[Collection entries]
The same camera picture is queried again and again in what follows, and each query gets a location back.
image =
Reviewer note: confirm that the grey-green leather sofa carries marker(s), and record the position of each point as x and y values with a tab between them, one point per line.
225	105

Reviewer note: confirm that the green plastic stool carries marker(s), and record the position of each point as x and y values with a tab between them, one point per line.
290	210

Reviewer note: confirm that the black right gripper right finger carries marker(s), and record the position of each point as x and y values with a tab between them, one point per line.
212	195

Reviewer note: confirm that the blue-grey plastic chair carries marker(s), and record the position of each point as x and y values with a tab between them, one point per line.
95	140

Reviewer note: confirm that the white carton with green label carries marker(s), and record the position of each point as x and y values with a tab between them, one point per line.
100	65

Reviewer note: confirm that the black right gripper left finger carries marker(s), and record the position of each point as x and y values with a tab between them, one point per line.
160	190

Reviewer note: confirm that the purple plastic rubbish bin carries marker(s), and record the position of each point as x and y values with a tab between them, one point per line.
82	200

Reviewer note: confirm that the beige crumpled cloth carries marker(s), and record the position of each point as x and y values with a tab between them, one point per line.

▸ **Exercise prompt**
Write out every record exactly as it appears above.

▸ **Solution for this exercise**
The same camera picture is queried again and again in what follows, and each query gets a location back.
image =
Reviewer note: confirm that the grey-green leather sofa carries marker(s), and record the position of each point as x and y values with a tab between them, one point per line.
225	105

Reviewer note: confirm that the green plastic stool carries marker(s), and record the position of each point as x and y values with a tab between them, one point per line.
290	210

Reviewer note: confirm that the black right gripper right finger carries marker(s), and record the position of each point as x and y values with a tab between them, one point per line.
212	195

Reviewer note: confirm that the blue-grey plastic chair carries marker(s), and record the position of each point as x and y values with a tab between them, one point per line.
95	140

Reviewer note: confirm that the white carton with green label carries marker(s), and record the position of each point as x and y values with a tab between them, one point per line.
100	65

Reviewer note: confirm that the black right gripper left finger carries marker(s), and record the position of each point as x and y values with a tab between them, one point per line.
160	190

Reviewer note: confirm that the purple plastic rubbish bin carries marker(s), and record the position of each point as x and y values with a tab between them, one point per line.
82	200

Reviewer note: confirm that the beige crumpled cloth carries marker(s), and record the position of each point as x and y values with a tab between them, one point per line.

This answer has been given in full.